Menteri Pertanian (Mentan) Andi Amran Sulaiman mengatakan hal itu kepada wartawan di Jakarta, Sabtu 27/2025. Secara rinci,  jumlah merk eras ada 212 merek yang diperiksa  dari total 268 merek. Dan 212 merk ini  tidak sesuai mutu, berat, dan harga eceran tertinggi (HET) yang ditetapkan pemerintah. 

Temuan peredaran beras bermasalah di pasar ini, tambah Amran,  merupakan  hasil kerja lapangan antara jajarannya dengan berbagai stakeholder. Ada Satgas Pangan, Kejaksaan, 

Amran secara rinci mengungkao, dari 13 laboratorium di 10 provinsi, mereka mendapati sekitar 85,56 persen beras premium tidak sesuai mutu, kemudian 59,78 persen dijual di atas HET, lalu 21 persen beratnya tidak sesuai ketentuan. 

Ia menyinggung prediksi badan pangan dunia (Food and Agriculture Organization/FAO) perihal produksi beras Indonesia bakal mencapai 35,6 juta ton pada 2025/2026. Jika terealisasi, angkanya berada di atas target nasional, 32 juta ton. 

 Mentan menyebut, potensi kerugian konsumen akibat praktik curang 213 merk ini bisa mencapai Rp 99 triliun. Beras SPHP (Stabilisasi Pasokan dan Harga Pangan) yang seharusnya dijual sesuai ketentuan, dikemas ulang dan dijual sebagai beras premium dengan harga lebih mahal. 

“Kami sudah telpon Pak Kapolri dan Jaksa Agung. Hari ini, juga kami serahkan seluruh data dan temuan lengkap. Negara tidak boleh kalah dengan mafia pangan,” ujar Amran. 

Sekretaris Jaksa Agung Muda (Sesjam) Pidana Khusus Kejaksaan Agung, Andi Herman, menyatakan, temuan ini merupakan peristiwa faktual yang melanggar berbagai regulasi. 

 Pelanggaran baik dari sisi mutu, harga, maupun distribusi pangan. Menurutnya, secara hukum ini adalah praktik markup dan pelanggaran integritas mutu dan berat produk.

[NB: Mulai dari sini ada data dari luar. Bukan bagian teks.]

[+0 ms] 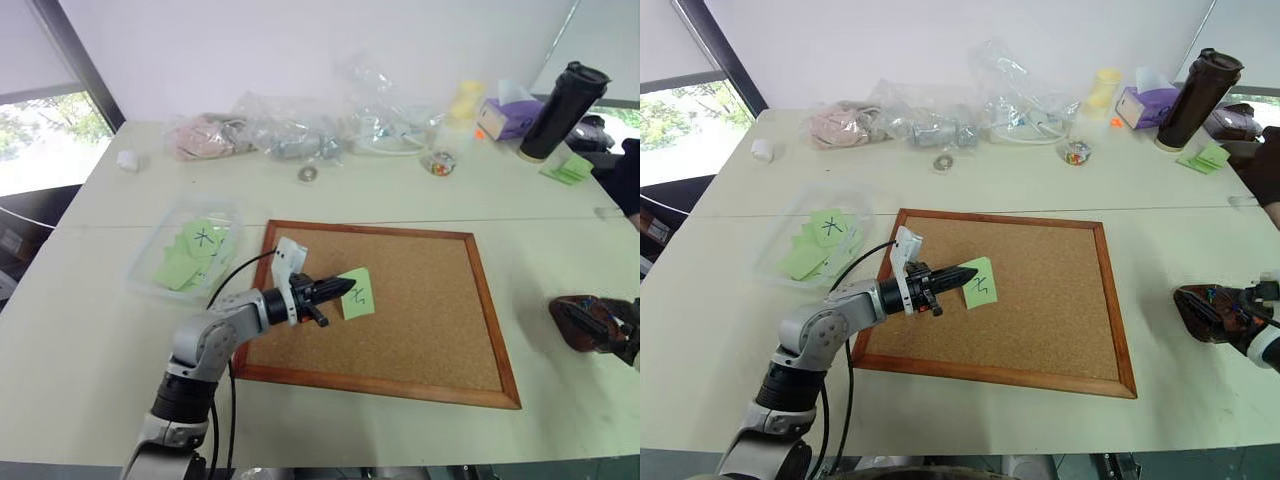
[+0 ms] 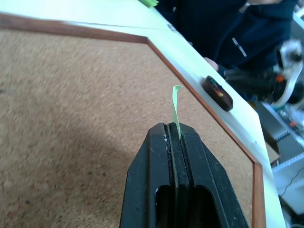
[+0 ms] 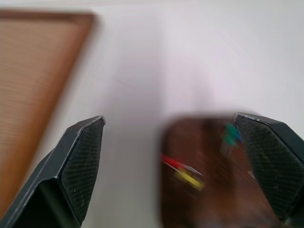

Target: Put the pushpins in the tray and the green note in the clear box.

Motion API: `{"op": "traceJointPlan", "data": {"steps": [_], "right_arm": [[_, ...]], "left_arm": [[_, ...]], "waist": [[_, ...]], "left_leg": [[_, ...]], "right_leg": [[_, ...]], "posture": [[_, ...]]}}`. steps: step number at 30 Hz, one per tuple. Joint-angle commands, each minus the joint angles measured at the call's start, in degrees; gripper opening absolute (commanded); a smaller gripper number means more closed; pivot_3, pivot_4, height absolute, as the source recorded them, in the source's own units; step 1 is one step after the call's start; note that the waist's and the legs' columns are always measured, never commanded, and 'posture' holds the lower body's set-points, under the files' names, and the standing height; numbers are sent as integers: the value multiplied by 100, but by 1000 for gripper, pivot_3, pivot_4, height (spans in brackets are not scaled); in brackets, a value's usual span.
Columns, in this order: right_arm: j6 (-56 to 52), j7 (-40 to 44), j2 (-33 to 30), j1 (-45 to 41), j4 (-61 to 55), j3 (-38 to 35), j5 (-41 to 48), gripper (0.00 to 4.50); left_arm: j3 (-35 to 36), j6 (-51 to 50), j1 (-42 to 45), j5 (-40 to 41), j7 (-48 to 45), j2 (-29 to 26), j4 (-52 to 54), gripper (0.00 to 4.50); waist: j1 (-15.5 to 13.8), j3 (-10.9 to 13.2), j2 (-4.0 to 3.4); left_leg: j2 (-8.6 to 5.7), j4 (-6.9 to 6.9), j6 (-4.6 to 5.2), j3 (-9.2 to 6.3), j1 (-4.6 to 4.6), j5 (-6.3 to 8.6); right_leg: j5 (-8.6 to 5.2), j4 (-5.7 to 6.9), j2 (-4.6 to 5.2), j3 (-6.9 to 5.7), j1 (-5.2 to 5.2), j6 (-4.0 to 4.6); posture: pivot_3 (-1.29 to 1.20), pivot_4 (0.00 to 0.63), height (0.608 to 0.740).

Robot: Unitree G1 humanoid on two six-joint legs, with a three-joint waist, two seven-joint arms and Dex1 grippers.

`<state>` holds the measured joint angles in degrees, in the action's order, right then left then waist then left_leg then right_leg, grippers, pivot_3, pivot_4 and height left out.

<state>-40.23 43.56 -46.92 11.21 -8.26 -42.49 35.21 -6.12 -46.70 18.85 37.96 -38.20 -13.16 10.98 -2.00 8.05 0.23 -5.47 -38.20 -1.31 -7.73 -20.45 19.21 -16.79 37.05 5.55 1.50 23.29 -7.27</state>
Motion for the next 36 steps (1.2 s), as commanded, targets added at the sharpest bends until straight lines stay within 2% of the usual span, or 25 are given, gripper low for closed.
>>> {"op": "traceJointPlan", "data": {"steps": [1, 4, 8, 14, 19, 24, 26, 31, 36], "right_arm": [[-502, 165, -293, -346, -903, -64, 784, 4447], [-727, 151, -326, -688, -1423, 464, 1079, 4447], [-869, 218, -280, -1256, -2109, 1733, 1253, 4447], [-698, 453, -302, -1977, -1952, 2929, 921, 4447], [-392, 889, -140, -2486, -1671, 3731, 665, 4447], [-30, 1194, -28, -3024, -1414, 4340, 223, 4447], [48, 1231, 54, -3179, -1277, 4470, 113, 4447], [239, 1255, 183, -3337, -1084, 4592, -160, 4500], [261, 1279, 230, -3357, -1037, 4577, -260, 4500]], "left_arm": [[37, 58, 240, 67, -107, -229, 657, 0], [167, -4, 380, 106, -92, -486, 930, 0], [493, -136, 525, 116, 172, -921, 1415, 0], [1307, -360, 646, 98, 887, -1378, 1734, 0], [2392, -329, 438, -201, 1394, -2087, 1567, 0], [2861, 38, 35, -631, 1439, -2539, 924, 0], [2830, 335, -73, -895, 1394, -2660, 543, 0], [2546, 799, -120, -1232, 1206, -2587, -283, 1910], [2277, 1048, -191, -1283, 702, -2623, -526, 4442]], "waist": [[-13, 0, 0], [-18, 3, 6], [-16, 7, 11], [-27, 12, 18], [32, 26, 31], [45, 30, 27], [30, 30, 28], [-30, 33, 34], [-7, 34, 33]], "left_leg": [[1, 0, 0, 0, 0, 0], [1, -2, 0, -4, -1, 0], [1, 0, 0, -5, -3, 0], [0, -3, 0, -7, -7, 0], [3, 2, 0, -9, -6, 0], [4, 7, -1, -9, -7, 0], [4, 7, -1, -9, -6, 0], [-2, 4, -1, -14, -17, 0], [0, 5, -1, -14, -18, 0]], "right_leg": [[0, 0, 0, 0, 0, 0], [0, -1, 0, -3, -2, 0], [0, -4, 1, -5, 0, 0], [0, -4, 3, -7, 1, 0], [0, -1, 0, -9, 10, 0], [0, -1, 1, -11, 13, 0], [0, -2, 1, -13, 11, 1], [0, -7, 7, -18, 14, 1], [0, -4, 6, -18, 18, 1]], "posture": [[0, 150, 740], [0, 150, 740], [0, 150, 740], [0, 150, 740], [0, 150, 740], [0, 150, 740], [0, 150, 740], [0, 150, 740], [0, 150, 740]]}}
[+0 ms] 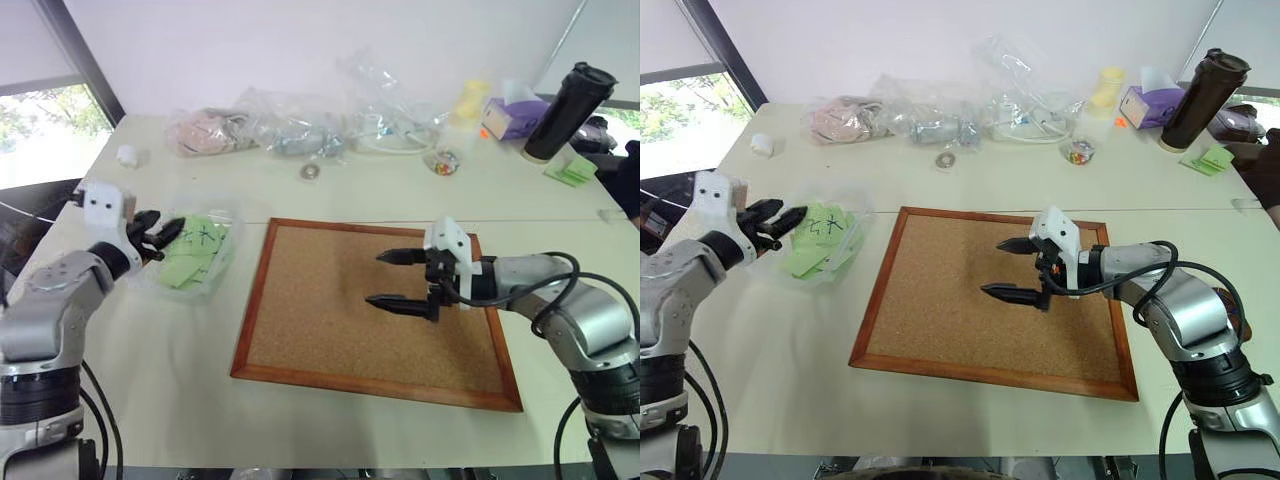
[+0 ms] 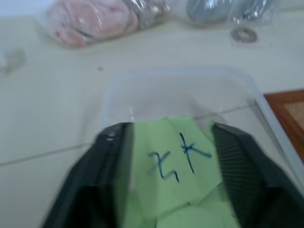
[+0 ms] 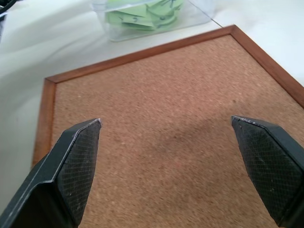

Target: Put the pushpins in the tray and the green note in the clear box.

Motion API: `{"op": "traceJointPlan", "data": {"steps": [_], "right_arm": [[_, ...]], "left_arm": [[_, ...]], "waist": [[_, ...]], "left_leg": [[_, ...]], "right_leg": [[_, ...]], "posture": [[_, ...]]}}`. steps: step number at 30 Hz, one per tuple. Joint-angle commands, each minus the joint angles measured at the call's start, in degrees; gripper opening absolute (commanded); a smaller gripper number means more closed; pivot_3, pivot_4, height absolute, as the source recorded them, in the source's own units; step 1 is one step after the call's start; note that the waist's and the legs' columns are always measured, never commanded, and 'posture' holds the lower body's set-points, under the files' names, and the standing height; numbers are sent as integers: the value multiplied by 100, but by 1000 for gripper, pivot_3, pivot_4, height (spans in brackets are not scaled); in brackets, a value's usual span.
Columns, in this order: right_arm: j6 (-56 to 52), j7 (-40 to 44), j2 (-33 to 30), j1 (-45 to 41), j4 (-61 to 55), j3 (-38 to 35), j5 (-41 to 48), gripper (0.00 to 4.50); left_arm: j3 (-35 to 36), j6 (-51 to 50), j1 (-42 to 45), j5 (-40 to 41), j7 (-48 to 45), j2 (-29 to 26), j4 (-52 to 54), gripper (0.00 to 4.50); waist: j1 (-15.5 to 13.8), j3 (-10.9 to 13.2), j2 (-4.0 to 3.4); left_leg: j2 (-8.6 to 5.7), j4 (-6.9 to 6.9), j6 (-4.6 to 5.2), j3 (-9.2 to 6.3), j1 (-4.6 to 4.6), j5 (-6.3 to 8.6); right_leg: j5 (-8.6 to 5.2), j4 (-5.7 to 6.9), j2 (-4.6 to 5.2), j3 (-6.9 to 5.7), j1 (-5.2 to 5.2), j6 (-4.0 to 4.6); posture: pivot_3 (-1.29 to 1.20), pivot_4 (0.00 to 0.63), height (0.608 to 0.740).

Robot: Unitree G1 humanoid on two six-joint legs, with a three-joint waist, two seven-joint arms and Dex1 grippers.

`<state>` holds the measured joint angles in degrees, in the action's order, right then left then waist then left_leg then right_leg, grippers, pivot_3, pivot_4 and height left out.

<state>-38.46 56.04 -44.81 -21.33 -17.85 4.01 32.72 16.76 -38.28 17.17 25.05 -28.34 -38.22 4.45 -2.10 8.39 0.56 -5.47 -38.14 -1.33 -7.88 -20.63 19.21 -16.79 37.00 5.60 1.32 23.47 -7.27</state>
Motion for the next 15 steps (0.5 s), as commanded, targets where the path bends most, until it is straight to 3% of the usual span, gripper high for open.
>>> {"op": "traceJointPlan", "data": {"steps": [1, 9, 15], "right_arm": [[90, 26, 7, -82, -72, -99, -34, 4500], [5, 28, -411, 466, -132, -698, -34, 4500], [-211, -65, -736, 1180, -455, -1393, 124, 4500]], "left_arm": [[16, 143, -45, 140, -426, -132, 236, 4482], [362, -458, -321, 1628, -1518, -344, 1600, 4482], [-532, -591, -429, 1760, -2169, -635, 2226, 4482]], "waist": [[10, 0, 0], [6, 1, -2], [3, 2, -5]], "left_leg": [[0, 0, 0, 0, -3, 0], [1, -4, 0, -2, -26, 0], [2, -5, 0, -2, -26, 0]], "right_leg": [[0, 0, 0, 0, 3, 0], [0, 1, 3, 1, 19, 0], [0, 2, 1, 3, 18, 1]], "posture": [[0, 150, 740], [0, 150, 740], [0, 150, 740]]}}
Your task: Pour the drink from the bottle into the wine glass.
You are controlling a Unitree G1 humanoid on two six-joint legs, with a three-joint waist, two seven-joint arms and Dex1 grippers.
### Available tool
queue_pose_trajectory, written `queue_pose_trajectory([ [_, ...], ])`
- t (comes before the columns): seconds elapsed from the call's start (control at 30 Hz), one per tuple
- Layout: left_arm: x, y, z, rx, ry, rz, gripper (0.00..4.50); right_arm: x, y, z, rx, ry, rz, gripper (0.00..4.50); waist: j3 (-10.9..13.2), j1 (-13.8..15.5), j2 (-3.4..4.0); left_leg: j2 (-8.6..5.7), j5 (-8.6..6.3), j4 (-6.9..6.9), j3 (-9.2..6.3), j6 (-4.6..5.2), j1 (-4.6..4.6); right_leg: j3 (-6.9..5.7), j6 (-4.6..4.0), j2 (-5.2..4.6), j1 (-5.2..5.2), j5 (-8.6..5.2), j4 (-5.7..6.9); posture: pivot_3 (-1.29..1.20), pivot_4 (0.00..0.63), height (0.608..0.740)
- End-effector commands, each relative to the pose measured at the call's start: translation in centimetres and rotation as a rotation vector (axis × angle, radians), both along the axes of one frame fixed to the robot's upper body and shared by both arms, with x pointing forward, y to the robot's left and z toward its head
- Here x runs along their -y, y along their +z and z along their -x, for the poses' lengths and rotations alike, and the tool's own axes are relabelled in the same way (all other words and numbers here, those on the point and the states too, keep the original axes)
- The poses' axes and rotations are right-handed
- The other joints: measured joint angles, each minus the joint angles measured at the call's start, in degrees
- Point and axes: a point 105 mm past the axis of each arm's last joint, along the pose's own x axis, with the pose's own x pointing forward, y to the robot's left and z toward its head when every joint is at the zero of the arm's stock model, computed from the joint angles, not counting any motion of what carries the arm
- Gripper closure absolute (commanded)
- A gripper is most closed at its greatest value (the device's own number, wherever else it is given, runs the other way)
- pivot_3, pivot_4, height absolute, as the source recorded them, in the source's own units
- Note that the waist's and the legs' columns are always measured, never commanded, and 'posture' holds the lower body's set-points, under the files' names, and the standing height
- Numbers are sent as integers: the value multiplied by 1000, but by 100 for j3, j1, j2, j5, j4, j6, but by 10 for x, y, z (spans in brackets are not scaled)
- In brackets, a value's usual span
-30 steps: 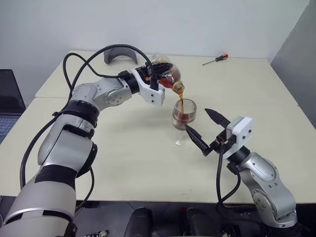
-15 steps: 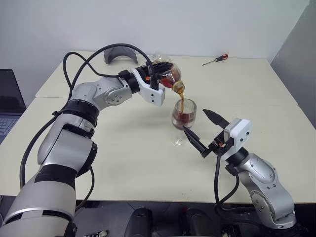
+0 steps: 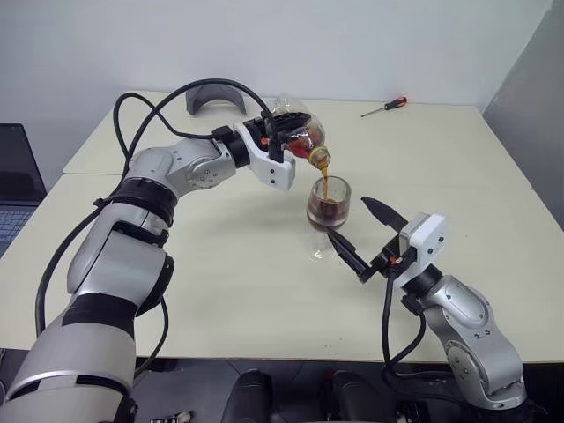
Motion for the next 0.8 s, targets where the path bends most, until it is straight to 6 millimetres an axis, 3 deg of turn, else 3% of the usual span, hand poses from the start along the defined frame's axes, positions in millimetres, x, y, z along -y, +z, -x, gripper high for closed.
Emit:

Perwakilan Satgas Pangan Mabes Polri, Brigjen Helfi Assegaf menegaskan praktik pengemasan dan pelabelan yang menyesatkan merupakan pelanggaran serius terhadap Undang – Undang (UU) Perlindungan Konsumen. 

“Jika dalam dua minggu sejak hari ini, hingga 10 Juli 2025, masih ditemukan pelanggaran, kami akan melakukan tindakan hukum dengan ancaman hukuman 5 tahun penjara dan denda hingga Rp 2 miliar,” tegas Helfi. 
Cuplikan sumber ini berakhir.